_Exercise instructions_
Below this line is a set of entries; quote exactly the lines from the line that contains "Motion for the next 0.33" to the line that contains "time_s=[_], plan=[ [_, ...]", both lines included.

──────── Data section ────────

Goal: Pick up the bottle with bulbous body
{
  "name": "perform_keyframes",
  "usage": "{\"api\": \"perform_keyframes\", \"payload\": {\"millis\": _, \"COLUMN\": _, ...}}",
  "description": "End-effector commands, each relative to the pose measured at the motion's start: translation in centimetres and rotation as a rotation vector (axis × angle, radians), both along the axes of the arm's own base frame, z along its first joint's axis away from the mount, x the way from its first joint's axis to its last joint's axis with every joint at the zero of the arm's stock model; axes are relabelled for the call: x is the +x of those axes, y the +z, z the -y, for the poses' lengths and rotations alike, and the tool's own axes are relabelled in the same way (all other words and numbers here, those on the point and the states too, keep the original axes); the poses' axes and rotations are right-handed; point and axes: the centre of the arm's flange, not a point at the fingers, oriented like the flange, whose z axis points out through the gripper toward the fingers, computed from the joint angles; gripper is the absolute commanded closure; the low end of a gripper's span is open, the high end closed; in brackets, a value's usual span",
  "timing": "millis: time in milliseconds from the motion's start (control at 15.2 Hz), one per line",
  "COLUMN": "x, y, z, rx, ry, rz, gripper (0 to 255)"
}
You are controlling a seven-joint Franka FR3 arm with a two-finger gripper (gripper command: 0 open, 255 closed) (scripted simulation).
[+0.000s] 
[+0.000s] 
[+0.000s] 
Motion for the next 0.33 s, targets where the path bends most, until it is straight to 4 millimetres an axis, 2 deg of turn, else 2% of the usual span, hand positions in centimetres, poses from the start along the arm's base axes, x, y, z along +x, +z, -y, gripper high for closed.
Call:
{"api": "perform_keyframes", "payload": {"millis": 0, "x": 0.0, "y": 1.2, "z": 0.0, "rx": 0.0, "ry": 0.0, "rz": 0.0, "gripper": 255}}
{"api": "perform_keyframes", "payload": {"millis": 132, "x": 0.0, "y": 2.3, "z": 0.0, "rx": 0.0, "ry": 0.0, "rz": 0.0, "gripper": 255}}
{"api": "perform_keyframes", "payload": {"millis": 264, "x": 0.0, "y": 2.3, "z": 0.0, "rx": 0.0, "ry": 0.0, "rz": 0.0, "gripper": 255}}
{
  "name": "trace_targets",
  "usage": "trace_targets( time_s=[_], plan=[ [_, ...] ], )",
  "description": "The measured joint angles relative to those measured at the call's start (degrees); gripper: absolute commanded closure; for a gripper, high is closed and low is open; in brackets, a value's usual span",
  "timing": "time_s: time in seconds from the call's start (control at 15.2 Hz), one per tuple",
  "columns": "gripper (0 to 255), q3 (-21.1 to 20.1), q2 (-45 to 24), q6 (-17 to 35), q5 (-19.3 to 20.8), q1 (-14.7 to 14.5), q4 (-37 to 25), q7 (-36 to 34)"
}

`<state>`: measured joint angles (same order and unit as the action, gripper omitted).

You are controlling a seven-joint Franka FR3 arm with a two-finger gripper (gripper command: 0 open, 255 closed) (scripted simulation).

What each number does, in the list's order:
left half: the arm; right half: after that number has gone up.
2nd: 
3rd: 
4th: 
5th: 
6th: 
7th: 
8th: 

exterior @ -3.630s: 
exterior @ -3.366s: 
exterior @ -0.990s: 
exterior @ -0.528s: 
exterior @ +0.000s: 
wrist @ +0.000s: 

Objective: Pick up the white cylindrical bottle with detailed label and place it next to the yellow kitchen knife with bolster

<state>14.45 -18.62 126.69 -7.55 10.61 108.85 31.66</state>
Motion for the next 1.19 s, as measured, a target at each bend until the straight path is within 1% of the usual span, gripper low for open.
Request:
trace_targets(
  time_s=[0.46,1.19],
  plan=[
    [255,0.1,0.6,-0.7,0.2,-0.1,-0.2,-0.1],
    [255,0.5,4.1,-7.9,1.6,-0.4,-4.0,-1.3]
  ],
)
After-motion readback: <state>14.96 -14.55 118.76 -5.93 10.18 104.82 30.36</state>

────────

_Response to this task_
Motion for the next 0.33 s, targets where the path bends most, until it is straight to 4 millimetres an axis, 2 deg of turn, else 2% of the usual span, hand positions in centimetres, poses from the start along the arm's base axes, x, y, z along +x, +z, -y, gripper high for closed.
Call:
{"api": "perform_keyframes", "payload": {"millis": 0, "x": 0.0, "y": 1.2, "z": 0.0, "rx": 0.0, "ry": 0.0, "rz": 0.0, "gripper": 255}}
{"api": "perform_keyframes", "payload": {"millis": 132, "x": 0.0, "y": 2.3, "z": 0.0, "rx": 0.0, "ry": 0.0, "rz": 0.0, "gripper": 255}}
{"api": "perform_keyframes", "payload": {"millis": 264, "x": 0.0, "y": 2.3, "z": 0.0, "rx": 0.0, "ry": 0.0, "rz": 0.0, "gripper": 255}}
{
  "name": "trace_targets",
  "usage": "trace_targets( time_s=[_], plan=[ [_, ...] ], )",

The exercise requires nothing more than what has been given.